Bei der Vorstellung der neuesten Haushaltszahlen hatte die neue Finanzsenatorin Annette Fugmann-Heesing (SPD) wohl an den Ausspruch Winston Churchills gedacht, der den Briten während des Krieges nur Blut, Schweiß und Tränen versprechen konnte. Für die Bürger der Stadt, so die sozialdemokratische Politikerin nicht weniger dramatisch, werde es in den nächsten Jahren ein „schwerer, entbehrungsreicher Weg“.

Seit gestern ist klar: Die jüngsten Schätzungen der Finanzverwaltung, die auf der Grundlage des Jahreswirtschaftsberichts der Bundesregierung vorgenommen wurden, werfen Teile der erst vor wenigen Wochen ausgehandelten CDU-SPD-Koalitionsvereinbarung über den Haufen (siehe Kasten). Statt einer damals angenommenen Deckungslücke von 23,1 Milliarden Mark werden es nunmehr 32 Milliarden bis 1999 sein. Es müsse daher „nachgebessert“ werden, kündigte Fugmann-Heesing an.

Dem Vernehmen nach wollen sich CDU und SPD am Mittwoch treffen. Dabei will die SPD unter anderem vorschlagen, die Subventionen für das Metropoltheater von jährlich 40 Millionen Mark zu streichen.
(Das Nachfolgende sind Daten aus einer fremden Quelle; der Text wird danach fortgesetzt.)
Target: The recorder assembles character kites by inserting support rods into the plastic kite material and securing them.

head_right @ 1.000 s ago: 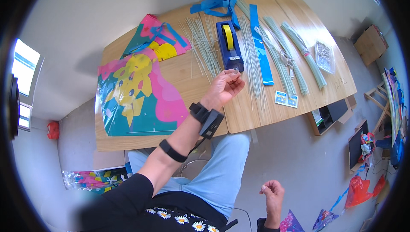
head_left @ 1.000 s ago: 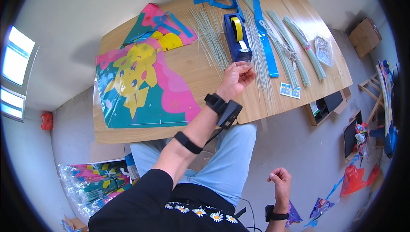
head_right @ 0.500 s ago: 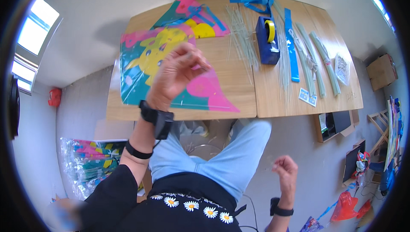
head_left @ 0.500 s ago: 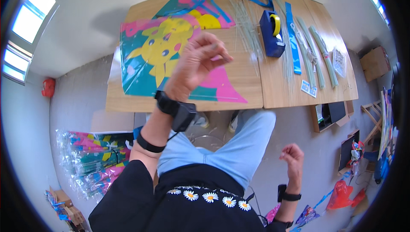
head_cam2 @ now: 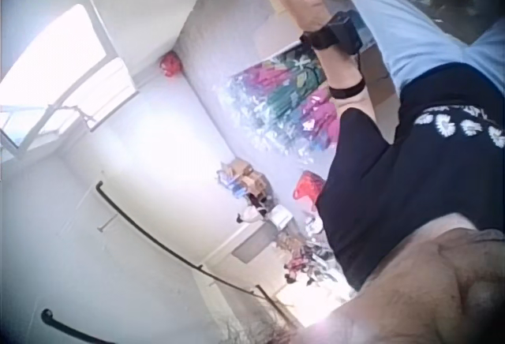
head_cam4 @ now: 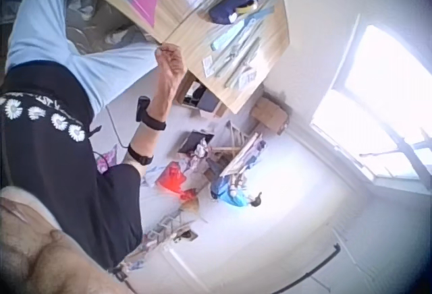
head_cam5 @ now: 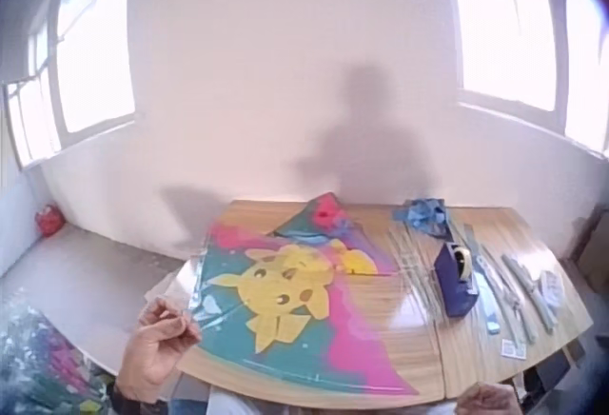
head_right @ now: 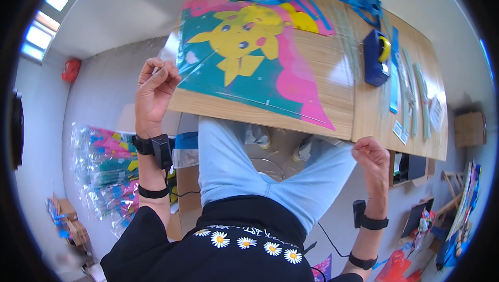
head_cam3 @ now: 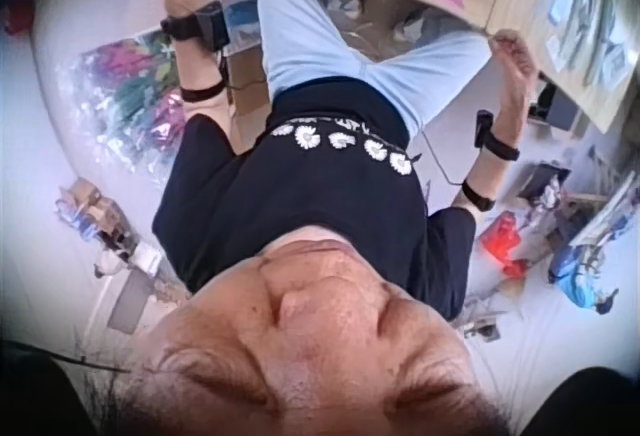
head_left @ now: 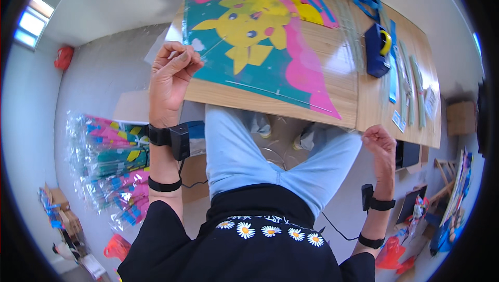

Sollte keine Kurskorrektur eingeschlagen werden, droht dem Land in zwei Jahren der finanzielle Notstand. Dann nämlich müßte jede dritte Mark aus den Steuereinnahmen für Zinsen und Schuldentilgung aufgebracht werden. Ohne ins Detail zu gehen, schlug Fugmann-Heesing gestern ein Bündel an Maßnahmen zur Stabilisierung des Haushalts vor. Zu den „strukturellen Einsparungen“ gehören neben dem bis 1999 vorgesehenen Personalabbau von 17.300 Stellen eine Erhöhung der Gebühren und Steuern, eine Absenkung der Standards in öffentlichen Einrichtungen sowie die Überprüfung von Investitionen.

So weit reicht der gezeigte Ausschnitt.